43:33 - Mais oui, mais Chirac en avait aussi.
43:35 Il avait des associations et de l'État.
43:37 Chirac aurait dit "Cet homme porte un projet qui est vraiment le projet gaulliste,
43:40 j'en fais un Premier ministre et peut-être la France n'en serait pas là où elle est aujourd'hui."
43:43 - Il y a un sondage intéressant qui a été fait par l'IFOP pour West France,
43:46 Michel, sur l'Europe, qui dit qu'une majorité de Français
43:49 expriment un sentiment négatif désormais à l'égard de l'Europe.
43:52 46% disent ressentir de l'inquiétude,
43:55 25% disent avoir confiance,
43:58 16% sont indifférents, 10% seulement optimistes.
44:01 Ça veut dire que l'Europe est un motif d'inquiétude aujourd'hui.
44:04 - Ça veut dire que les gens ont compris au bout de 30 ans.
44:07 C'est-à-dire que moi, il y a 30 ans, je disais ça, j'étais sur ces positions
44:10 de Philippe Séguin, j'étais sur les positions de Jean-Pierre Chevènement,
44:13 j'étais sur les positions de Philippe de Villiers, qui étaient les mêmes.
44:16 Et simplement, les gens aujourd'hui découvrent que, ah ben oui, alors bon,
44:19 évidemment, les gens qui ont 30 ans aujourd'hui, ils ne sont pas coupables de ne pas le souvenir.

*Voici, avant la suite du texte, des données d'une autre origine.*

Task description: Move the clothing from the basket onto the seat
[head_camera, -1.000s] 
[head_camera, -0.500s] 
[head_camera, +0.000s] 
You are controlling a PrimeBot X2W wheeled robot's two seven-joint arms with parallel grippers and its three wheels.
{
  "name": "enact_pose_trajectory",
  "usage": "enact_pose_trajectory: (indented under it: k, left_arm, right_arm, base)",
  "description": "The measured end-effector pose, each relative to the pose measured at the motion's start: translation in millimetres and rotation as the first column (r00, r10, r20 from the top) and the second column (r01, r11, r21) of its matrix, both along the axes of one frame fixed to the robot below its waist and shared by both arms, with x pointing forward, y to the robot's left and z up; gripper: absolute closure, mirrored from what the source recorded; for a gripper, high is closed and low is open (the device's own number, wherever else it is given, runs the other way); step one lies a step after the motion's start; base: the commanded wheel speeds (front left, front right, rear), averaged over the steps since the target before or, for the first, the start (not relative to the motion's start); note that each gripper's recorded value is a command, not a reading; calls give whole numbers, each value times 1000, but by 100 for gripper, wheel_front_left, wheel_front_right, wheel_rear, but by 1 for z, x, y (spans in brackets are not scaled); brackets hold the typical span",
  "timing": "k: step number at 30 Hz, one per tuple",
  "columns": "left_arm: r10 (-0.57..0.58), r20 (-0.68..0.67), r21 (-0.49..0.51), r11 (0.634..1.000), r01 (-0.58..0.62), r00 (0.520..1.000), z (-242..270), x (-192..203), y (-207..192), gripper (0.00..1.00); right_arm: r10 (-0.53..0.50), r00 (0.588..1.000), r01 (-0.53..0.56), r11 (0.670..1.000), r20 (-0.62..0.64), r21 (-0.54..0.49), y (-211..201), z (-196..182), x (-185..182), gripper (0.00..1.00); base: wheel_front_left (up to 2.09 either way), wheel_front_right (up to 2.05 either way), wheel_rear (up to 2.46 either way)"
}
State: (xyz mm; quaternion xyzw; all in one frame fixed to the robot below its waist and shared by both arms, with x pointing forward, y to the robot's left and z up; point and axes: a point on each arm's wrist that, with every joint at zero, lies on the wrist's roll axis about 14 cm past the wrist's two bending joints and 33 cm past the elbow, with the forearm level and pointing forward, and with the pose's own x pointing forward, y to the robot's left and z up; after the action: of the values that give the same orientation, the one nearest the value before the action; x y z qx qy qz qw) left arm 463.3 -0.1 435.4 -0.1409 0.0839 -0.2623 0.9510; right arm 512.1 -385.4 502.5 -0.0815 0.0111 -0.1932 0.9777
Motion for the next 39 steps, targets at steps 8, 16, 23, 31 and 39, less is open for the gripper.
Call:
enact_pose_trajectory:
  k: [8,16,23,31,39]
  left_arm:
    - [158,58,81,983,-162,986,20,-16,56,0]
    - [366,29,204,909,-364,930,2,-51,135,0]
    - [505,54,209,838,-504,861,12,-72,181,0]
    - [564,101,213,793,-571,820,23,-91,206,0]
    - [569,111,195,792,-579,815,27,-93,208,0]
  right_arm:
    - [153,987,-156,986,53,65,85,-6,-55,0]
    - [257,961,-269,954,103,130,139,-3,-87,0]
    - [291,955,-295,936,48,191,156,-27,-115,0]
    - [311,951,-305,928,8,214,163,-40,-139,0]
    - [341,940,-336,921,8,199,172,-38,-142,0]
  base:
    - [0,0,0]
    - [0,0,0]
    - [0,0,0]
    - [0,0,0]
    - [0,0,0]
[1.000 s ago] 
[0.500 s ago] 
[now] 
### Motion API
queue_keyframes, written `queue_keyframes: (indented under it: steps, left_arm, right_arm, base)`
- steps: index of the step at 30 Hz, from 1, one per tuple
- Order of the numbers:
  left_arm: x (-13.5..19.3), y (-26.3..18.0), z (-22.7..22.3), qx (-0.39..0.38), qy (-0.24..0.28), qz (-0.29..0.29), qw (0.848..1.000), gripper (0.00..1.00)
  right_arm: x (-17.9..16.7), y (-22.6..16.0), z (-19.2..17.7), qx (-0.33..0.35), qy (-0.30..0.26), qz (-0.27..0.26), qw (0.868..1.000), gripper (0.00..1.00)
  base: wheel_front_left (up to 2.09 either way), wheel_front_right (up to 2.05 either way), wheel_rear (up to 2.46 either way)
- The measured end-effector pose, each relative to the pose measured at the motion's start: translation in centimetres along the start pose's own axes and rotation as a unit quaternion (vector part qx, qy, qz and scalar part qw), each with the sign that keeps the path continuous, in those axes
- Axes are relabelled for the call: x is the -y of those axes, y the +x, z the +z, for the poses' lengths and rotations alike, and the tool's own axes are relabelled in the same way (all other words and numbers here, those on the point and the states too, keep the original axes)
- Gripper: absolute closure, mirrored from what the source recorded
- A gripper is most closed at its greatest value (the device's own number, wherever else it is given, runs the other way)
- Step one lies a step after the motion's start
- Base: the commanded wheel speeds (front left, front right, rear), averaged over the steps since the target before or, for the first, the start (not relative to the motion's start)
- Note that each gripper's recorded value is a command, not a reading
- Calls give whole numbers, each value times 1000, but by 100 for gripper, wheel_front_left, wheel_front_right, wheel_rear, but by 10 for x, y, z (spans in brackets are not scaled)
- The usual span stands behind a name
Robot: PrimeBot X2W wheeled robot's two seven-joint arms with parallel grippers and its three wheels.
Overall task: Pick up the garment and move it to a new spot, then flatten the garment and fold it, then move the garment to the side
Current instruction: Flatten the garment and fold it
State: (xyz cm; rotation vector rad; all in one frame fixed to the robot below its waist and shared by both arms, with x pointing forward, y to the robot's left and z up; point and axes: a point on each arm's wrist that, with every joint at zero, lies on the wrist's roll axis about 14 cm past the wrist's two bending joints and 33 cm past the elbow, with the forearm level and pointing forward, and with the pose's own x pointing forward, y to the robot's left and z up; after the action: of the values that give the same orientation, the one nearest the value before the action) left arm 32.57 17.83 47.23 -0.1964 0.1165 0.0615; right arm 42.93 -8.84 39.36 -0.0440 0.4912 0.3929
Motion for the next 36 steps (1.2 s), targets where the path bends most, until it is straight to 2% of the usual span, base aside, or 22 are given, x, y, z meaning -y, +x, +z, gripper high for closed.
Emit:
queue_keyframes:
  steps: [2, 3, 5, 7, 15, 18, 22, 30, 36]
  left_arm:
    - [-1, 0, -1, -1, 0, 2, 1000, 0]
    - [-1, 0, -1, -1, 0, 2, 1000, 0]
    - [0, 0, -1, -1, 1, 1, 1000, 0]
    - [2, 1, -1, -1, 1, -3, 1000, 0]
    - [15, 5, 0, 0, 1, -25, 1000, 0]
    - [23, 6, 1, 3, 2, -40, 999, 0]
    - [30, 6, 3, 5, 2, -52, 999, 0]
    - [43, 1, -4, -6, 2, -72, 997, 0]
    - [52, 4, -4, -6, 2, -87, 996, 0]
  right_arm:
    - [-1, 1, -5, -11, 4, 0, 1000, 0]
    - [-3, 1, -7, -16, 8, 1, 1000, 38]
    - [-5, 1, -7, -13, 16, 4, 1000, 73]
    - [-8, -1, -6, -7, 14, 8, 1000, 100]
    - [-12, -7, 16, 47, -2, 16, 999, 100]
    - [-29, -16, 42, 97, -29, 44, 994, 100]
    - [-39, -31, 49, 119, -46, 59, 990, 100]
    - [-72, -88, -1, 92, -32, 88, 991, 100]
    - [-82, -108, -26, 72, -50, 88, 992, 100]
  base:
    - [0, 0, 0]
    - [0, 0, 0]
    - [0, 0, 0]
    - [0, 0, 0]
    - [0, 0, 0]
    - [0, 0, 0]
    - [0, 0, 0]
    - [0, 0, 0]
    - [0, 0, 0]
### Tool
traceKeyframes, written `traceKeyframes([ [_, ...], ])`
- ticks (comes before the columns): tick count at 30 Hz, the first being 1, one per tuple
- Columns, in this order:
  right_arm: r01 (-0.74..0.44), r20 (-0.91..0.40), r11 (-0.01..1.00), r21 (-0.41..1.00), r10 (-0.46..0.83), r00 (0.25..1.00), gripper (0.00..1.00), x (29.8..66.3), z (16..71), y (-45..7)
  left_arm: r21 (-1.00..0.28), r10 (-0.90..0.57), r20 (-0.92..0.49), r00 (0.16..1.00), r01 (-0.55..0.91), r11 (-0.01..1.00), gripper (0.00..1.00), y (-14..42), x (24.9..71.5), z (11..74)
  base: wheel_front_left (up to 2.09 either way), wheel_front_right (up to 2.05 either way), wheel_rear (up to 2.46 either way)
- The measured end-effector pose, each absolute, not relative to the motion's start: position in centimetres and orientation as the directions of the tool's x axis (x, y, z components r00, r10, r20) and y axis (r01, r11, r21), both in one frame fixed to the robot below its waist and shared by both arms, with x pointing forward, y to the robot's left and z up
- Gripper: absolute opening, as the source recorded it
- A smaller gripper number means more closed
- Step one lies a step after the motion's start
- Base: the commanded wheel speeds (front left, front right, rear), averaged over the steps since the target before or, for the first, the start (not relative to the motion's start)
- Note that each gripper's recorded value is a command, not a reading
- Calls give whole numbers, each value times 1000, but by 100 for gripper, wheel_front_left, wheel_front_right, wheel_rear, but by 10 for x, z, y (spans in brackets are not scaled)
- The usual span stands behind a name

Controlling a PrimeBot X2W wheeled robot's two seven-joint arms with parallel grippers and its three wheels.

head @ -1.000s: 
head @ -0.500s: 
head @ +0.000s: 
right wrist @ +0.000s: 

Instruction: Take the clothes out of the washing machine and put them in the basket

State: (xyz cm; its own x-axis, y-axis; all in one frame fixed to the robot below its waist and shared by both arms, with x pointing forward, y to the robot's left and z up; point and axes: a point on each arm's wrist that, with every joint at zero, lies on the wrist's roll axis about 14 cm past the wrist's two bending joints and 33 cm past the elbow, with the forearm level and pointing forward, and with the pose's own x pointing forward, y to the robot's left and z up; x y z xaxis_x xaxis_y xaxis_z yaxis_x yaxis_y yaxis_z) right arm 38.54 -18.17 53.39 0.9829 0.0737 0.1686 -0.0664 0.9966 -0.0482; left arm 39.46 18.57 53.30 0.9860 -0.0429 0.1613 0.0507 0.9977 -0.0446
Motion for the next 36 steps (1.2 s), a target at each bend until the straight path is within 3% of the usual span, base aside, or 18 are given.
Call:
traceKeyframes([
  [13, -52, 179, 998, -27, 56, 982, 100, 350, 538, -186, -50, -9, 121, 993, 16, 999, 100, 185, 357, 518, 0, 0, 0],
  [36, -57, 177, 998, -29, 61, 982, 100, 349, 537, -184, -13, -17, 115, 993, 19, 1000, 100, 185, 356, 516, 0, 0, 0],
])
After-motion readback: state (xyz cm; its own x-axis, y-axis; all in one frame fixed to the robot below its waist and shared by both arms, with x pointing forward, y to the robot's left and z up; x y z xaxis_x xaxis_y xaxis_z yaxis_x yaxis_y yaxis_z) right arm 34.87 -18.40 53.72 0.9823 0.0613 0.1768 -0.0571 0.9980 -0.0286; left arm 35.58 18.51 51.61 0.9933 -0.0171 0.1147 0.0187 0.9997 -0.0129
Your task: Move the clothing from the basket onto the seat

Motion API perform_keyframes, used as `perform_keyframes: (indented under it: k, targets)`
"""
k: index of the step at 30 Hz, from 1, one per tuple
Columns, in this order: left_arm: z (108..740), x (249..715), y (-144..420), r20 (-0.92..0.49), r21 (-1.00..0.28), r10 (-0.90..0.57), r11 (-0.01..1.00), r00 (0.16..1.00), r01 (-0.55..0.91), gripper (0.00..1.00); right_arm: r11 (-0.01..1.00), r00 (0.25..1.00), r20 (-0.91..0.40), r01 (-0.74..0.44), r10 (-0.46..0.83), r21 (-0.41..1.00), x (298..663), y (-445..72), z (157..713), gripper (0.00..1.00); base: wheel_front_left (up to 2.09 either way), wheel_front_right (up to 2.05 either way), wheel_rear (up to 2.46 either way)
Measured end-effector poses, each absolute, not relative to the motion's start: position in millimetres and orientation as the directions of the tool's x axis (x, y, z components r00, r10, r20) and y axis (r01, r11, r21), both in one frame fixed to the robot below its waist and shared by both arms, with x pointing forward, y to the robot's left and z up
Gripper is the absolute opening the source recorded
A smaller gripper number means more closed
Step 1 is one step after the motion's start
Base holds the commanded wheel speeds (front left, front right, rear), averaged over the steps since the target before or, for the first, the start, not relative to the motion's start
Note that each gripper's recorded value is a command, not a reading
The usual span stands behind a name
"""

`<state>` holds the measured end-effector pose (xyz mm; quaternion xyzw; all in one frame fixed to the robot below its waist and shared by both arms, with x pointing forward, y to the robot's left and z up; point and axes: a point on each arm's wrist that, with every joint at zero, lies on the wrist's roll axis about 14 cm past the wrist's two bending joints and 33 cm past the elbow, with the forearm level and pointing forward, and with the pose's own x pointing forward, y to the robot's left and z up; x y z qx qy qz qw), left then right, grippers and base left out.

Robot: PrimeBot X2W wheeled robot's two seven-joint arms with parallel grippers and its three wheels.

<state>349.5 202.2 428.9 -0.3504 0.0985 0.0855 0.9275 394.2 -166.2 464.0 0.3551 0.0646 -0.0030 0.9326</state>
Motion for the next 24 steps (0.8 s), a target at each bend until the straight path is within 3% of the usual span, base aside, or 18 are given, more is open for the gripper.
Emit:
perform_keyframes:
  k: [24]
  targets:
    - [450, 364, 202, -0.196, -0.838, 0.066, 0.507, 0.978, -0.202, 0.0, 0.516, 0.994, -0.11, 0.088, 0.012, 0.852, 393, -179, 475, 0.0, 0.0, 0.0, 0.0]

44:22 Pas forcément la culture de ces choses-là. Mais d'un seul coup, on ne discute plus sur des idées,
44:25 on regarde juste. Et si vous dites "l'Europe a décidé ceci", on se dit "Oh, elle a sûrement
44:28 décidé quelque chose contre moi." On voit que l'Europe, elle décide contre les peuples
44:31 et pas pour les peuples. - Bon, écoutez, on continuera à parler de l'Union européenne
44:34 puisque de toute façon, on est en pleine campagne des élections européennes
44:37 et qu'on aura l'occasion peut-être de revenir sur les programmes.
44:39 Ça vous intéresse pour la prochaine émission, les programmes des candidats ?
44:42 - Volontiers, faisons ça. - Bon, allez, merci beaucoup Michel Onfray
44:44 pour cette émission face à Michel Onfray sur Europe 1 et sur CNews.
44:48 Bonne journée à vous sur nos deux antennes.